America makes some outlandish promises. The story of the country is all about the struggle to keep them.
When I was a young county supervisor I sat on the zoning committee. My city of Madison colleagues and I on that committee were often the target of heated comments about how much we disrespected freedom. Why? Because we were sticklers for enforcing the zoning ordinances. But a lot of rural people saw their ability to do whatever they wanted with land they owned as the very definition of their freedom. They imagined property rights that they didn’t legally possess.
I am (by accident) on the NRA email list. Several times a week I get breathless emails, most of them telling me that the government is about to violate the Second Amendment. In almost every case, the NRA (who has lawyers who know better) is wrong. But they’re trying to raise money by appealing to some gun owners’ belief about what the Second Amendment actually does protect.
My point is that there are rights and freedoms that we actually do have as Americans and then there are rights and freedoms that we imagine. But here’s the thing. The freedoms we imagine are not just illusions.
I have scoured the research and I have determined that most people are not constitutional scholars. In our minds we curate phrases from the Declaration of Independence, the Constitution, what we’ve heard or read on Fox News or the New York Times (depending on your taste) and what friends and relatives have to say about it. All of that forms a set of — often fiercely held — beliefs about what it means to be free in America.
And that’s powerful. As a general rule courts have been expanding their interpretation of what the Constitution has to say about property and gun rights. Despite what originalists would tell you, there’s no question that that has happened in large part because of strongly held views on the part of a large part of the population about what rights they have — whether or not those rights are actually in the words of the Constitution. In the long run, courts bend to popular opinion or at least, in the case of guns, to the fiercely held opinions of an active minority. The Constitution was written on paper, not set in stone.
Which was an unnecessarily long way of bringing me around to the main point I wanted to make on Independence Day. When our Founding Fathers declared that we were all equal they didn’t mean it literally. Men who didn’t own property were not equal to men who did. Women were not equal to men. Slaves of both sexes were not equal to anyone else. Native Americans were less than equal even though they were here first.
So, it is true that in practice when the Founders said that we were all created equal what they really meant was that all propertied white guys were created equal. That’s what they meant, but that’s not what they said. They said that all men were created equal. And, by the understanding of the time, men included women. They might as well have said that all people were created equal.
So, all of our history over the last two and a half centuries or so has been about making good on what we were promised. If America tells us — not just in those few lines from the Declaration or in the Bill of Rights or in the Fourteenth Amendment, but in the common understanding of common words — that we are all equal, well, than what does that mean in every circumstance?

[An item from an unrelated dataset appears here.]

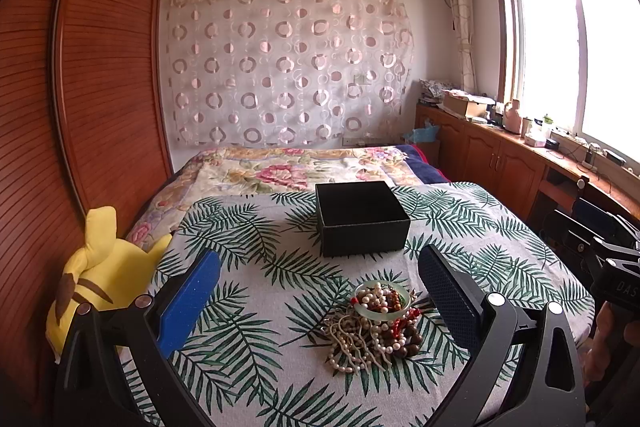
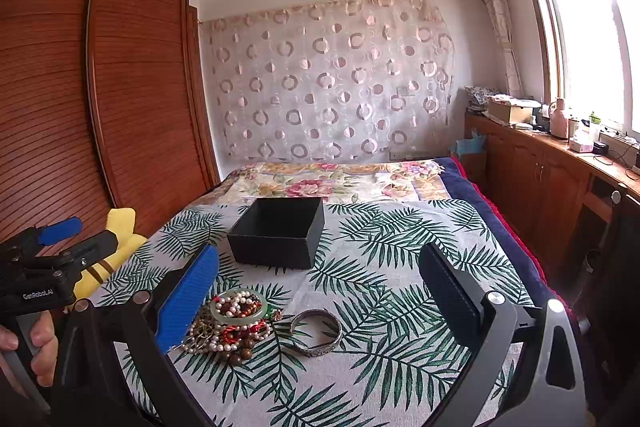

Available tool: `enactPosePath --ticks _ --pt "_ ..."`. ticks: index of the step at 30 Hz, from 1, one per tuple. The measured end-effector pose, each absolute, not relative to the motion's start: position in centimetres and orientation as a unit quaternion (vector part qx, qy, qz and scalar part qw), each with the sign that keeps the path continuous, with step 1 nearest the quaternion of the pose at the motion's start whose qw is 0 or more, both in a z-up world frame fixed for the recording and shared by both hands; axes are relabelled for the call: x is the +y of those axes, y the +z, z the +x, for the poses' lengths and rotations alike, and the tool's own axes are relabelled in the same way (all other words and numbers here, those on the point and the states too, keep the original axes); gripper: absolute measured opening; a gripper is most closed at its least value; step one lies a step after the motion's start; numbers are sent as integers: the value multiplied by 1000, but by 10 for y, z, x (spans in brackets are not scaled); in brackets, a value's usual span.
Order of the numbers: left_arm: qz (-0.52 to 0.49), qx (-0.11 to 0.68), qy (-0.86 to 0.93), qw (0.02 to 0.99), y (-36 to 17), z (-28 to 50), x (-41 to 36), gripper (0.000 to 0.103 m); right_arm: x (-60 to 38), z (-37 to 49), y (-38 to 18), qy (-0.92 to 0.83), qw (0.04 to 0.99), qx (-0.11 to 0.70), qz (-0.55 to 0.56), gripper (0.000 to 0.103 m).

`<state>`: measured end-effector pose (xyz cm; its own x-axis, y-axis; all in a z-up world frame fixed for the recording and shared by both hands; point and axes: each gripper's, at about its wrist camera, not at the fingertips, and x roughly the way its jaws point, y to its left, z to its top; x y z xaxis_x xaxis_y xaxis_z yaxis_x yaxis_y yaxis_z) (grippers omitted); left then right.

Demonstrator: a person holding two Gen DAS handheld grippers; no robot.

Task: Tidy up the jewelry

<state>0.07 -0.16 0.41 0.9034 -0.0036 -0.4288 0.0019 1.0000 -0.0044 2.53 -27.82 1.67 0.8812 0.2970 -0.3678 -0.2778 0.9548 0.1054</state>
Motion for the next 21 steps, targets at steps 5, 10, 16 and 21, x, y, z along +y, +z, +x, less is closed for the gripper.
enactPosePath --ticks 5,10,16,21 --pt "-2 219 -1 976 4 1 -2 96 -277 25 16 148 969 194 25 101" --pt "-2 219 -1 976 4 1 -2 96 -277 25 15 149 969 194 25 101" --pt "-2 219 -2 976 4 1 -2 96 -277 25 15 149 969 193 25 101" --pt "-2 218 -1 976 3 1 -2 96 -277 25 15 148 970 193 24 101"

That’s the project. That’s what we’ve been trying to work out all this time. And, let’s be honest, we aren’t there yet. I would say that we’ve made fantastic progress just over the course of my lifetime, but others would beg to disagree. They’re impatient for their country to keep the promises it has made to them. They’re right to be impatient.
But there are those who have lost all patience, who have given up on the whole project. They believe that the promises themselves were false from the start. Even if I agreed with them — and I don’t — I’d still be for keeping up the fight within the system. Because if we give up on this system, what have we got? The only alternative to democracy is some form of totalitarianism, which may look appealing if you imagine that the totalitarian will be on your side. But you might want to be careful about that as dictators tend to switch sides if it will keep them in power.

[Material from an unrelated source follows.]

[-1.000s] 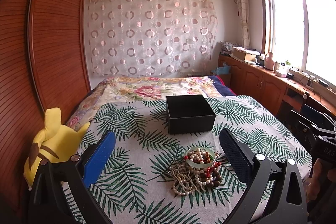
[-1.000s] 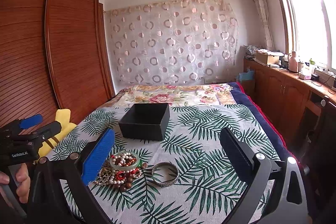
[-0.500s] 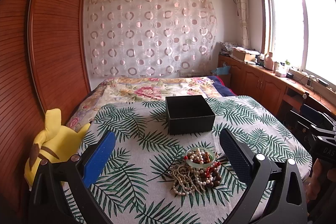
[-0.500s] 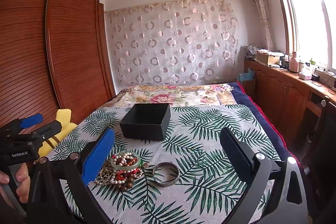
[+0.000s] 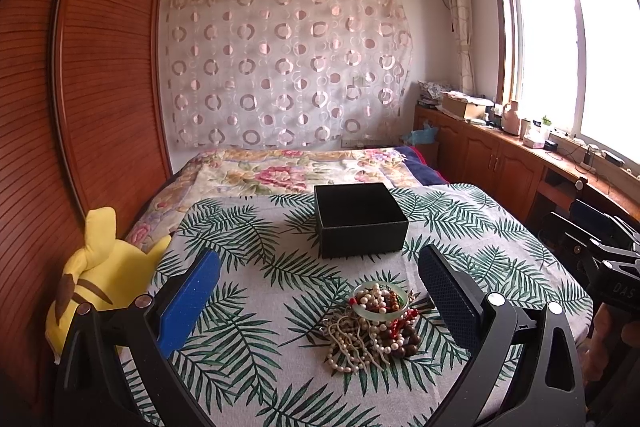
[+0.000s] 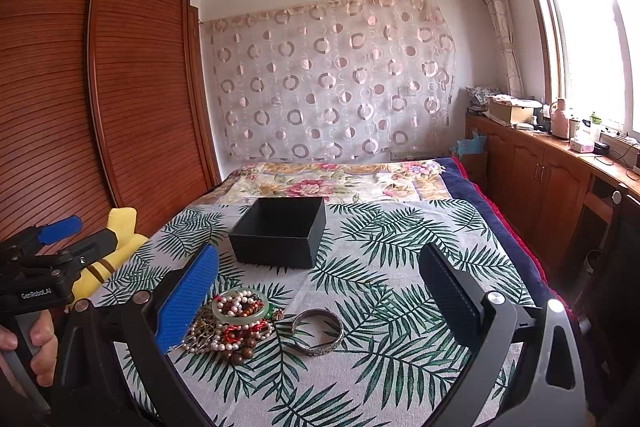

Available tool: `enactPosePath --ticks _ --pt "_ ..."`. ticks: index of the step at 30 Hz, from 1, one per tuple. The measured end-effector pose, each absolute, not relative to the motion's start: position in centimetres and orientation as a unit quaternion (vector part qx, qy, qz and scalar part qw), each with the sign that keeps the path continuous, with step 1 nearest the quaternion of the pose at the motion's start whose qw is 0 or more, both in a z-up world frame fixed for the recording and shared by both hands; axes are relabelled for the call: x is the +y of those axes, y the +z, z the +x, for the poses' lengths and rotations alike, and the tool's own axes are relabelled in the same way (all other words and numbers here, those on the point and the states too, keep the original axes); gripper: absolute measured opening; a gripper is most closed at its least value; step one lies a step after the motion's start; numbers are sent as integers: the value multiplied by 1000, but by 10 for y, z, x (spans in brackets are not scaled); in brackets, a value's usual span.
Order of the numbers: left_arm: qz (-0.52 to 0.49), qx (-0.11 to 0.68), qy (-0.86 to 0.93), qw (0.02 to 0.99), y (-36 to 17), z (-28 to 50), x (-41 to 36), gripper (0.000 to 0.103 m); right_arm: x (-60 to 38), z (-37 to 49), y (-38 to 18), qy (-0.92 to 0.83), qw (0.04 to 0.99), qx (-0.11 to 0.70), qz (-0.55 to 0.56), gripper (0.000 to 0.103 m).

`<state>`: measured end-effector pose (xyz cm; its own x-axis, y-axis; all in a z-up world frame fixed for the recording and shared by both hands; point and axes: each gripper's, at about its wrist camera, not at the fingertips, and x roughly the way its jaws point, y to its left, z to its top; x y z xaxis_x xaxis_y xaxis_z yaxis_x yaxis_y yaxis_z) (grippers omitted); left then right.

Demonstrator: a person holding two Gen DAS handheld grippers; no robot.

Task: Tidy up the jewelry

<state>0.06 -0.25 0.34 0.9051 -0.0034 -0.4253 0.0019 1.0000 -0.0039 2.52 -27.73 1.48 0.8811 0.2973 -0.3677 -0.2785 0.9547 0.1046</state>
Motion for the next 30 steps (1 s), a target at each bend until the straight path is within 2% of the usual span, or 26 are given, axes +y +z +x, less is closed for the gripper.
enactPosePath --ticks 16,28,30 --pt "-3 228 -5 974 15 0 -6 96 -272 26 17 154 967 200 25 101" --pt "-3 277 -36 960 -28 22 -4 96 -277 51 -23 193 947 255 8 101" --pt "-2 286 -41 957 -35 26 -5 96 -276 56 -31 196 944 267 0 98"
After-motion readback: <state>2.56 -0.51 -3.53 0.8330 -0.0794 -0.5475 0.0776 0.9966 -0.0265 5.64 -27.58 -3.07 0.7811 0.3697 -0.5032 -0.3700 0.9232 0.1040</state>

A lot of other countries were founded on a common culture, language or religion — on blood and soil. America was founded on none of that. Some say we were founded on a set of ideas, but I like to think of us as founded on a set of promises that we’ve made, down the generations, to one another.

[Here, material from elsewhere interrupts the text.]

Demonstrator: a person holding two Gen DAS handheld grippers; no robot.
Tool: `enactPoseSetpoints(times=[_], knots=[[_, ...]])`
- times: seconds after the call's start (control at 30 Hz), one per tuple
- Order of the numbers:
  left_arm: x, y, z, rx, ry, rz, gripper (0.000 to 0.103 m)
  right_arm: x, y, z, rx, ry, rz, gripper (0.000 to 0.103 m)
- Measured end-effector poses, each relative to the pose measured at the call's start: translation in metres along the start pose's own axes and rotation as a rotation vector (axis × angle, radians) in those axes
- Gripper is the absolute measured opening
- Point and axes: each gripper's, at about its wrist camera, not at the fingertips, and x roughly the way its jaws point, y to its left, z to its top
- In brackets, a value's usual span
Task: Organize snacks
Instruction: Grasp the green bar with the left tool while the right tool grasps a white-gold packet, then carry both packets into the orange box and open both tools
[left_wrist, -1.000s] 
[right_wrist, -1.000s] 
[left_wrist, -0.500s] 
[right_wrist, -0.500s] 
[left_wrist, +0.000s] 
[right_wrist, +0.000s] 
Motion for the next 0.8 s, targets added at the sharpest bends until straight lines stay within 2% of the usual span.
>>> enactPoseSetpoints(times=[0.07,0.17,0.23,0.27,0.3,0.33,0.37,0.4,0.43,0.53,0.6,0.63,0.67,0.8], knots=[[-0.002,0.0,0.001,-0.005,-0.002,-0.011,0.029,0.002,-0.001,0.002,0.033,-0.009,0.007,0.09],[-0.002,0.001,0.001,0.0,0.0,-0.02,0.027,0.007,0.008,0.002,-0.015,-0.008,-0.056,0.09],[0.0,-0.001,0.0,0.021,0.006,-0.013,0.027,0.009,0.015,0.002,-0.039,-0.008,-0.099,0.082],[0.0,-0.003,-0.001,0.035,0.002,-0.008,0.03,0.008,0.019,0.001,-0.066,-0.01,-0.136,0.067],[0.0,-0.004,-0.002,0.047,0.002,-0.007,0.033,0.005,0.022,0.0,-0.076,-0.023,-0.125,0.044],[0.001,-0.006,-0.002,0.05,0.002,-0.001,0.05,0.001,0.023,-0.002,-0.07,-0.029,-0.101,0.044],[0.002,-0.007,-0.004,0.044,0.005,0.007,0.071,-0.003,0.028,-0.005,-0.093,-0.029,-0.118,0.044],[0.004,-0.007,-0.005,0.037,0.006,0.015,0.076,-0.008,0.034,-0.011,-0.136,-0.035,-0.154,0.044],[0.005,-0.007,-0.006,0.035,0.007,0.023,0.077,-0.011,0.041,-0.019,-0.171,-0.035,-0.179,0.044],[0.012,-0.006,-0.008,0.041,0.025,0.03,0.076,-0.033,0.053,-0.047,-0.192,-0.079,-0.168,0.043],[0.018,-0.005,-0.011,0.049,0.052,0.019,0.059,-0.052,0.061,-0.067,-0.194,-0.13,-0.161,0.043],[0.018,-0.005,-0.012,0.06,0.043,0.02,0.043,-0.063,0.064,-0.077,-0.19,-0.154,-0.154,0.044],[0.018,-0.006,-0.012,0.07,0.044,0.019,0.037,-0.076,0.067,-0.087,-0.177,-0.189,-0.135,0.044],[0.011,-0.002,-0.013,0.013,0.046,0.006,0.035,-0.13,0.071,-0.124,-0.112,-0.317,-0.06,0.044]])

We promise ourselves that we will keep each other free and we promise each other that we will be equal. History and this morning’s paper will document how we’ve failed. But we need to keep trying. Because no other nation makes promises that are so extravagant and so arduous and so wonderful.
Welcome to the 138th consecutive day of posts here at YSDA. Thanks for reading and happy Independence Day!
2 thoughts on “America’s Promises”
Thank you for making perfect sense in this outstanding essay.
Well said. Led me to check out your “Resources”, and I landed on the Bruce Springsteen piece. Powerful.